*** Block opens ***

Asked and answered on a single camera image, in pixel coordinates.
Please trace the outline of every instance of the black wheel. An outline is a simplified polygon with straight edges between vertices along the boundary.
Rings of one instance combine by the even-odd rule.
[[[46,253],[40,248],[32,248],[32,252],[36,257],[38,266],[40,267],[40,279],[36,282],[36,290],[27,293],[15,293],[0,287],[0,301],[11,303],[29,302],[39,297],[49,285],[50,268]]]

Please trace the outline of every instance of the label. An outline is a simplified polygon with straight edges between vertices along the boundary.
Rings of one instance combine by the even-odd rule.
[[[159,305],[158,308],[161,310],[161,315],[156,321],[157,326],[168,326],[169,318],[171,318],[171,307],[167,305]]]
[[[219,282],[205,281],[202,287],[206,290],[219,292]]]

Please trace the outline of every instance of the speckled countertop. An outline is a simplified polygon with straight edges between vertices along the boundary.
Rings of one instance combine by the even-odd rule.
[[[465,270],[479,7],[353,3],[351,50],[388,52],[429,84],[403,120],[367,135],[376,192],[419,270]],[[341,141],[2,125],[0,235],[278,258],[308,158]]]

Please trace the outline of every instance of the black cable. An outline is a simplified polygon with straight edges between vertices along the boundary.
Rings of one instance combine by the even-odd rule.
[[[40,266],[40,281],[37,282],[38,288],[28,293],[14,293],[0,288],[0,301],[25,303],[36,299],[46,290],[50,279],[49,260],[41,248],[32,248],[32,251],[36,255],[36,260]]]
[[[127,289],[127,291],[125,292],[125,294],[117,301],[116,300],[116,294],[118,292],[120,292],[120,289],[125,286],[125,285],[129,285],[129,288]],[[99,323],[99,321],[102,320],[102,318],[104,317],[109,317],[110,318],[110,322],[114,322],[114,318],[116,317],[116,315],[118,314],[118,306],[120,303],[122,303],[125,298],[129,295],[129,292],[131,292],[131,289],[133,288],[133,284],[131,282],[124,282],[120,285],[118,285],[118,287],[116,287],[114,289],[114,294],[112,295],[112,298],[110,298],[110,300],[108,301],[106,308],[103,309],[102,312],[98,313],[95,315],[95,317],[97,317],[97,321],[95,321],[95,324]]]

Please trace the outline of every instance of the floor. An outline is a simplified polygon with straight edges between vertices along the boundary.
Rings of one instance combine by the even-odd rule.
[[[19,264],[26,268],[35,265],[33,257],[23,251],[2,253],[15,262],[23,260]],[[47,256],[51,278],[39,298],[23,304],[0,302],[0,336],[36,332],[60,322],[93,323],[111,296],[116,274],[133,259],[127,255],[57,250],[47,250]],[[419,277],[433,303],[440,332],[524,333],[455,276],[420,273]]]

*** Block closes ***
*** Block opens ***

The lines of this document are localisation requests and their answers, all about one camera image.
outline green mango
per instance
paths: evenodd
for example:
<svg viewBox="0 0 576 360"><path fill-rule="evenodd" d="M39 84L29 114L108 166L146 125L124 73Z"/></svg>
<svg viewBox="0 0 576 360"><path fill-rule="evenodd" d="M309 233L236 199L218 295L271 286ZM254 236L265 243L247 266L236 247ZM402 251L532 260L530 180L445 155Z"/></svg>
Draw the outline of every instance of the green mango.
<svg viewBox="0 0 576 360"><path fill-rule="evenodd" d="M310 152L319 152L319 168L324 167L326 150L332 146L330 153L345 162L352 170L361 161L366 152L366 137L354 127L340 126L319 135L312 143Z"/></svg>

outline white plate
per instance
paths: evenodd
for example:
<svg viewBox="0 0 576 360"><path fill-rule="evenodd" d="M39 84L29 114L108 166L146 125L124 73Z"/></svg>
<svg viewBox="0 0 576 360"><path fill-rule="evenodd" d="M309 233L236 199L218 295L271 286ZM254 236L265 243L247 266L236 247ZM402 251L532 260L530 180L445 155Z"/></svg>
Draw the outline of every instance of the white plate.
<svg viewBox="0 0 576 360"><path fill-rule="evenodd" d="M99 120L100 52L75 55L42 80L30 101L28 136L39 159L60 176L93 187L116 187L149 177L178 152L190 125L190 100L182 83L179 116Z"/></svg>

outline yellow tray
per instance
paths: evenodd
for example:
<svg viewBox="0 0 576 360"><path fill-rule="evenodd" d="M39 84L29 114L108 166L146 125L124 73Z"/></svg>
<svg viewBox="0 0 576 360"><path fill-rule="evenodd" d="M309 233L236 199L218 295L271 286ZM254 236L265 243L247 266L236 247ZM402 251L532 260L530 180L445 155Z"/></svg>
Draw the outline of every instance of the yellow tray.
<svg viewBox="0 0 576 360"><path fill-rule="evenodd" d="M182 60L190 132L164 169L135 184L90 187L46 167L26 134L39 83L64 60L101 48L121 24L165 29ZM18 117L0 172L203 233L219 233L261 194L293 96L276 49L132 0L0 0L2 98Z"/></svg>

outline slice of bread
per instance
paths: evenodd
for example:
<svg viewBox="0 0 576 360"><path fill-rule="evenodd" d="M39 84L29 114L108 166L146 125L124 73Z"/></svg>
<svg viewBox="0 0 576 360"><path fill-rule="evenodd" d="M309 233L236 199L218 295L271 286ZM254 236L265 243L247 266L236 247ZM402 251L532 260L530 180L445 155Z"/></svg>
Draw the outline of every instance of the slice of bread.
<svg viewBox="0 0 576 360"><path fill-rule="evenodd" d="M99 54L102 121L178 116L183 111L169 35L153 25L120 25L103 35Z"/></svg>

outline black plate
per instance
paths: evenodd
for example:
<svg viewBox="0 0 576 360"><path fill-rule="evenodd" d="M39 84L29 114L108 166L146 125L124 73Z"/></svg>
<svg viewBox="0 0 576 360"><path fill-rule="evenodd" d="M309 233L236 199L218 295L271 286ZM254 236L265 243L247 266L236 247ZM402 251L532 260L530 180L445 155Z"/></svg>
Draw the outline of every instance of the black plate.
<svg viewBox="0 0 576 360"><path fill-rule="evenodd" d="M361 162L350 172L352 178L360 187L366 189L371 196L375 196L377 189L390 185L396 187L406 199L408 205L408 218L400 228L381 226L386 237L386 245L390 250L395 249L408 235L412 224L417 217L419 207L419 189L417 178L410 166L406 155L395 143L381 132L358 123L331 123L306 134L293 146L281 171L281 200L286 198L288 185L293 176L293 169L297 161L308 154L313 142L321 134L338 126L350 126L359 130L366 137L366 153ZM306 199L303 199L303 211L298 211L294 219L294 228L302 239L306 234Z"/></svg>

*** Block closes ***

### Work instruction
If a line in the entries holds the string "straight", count it, then state the total and nothing more.

### Exercise answer
5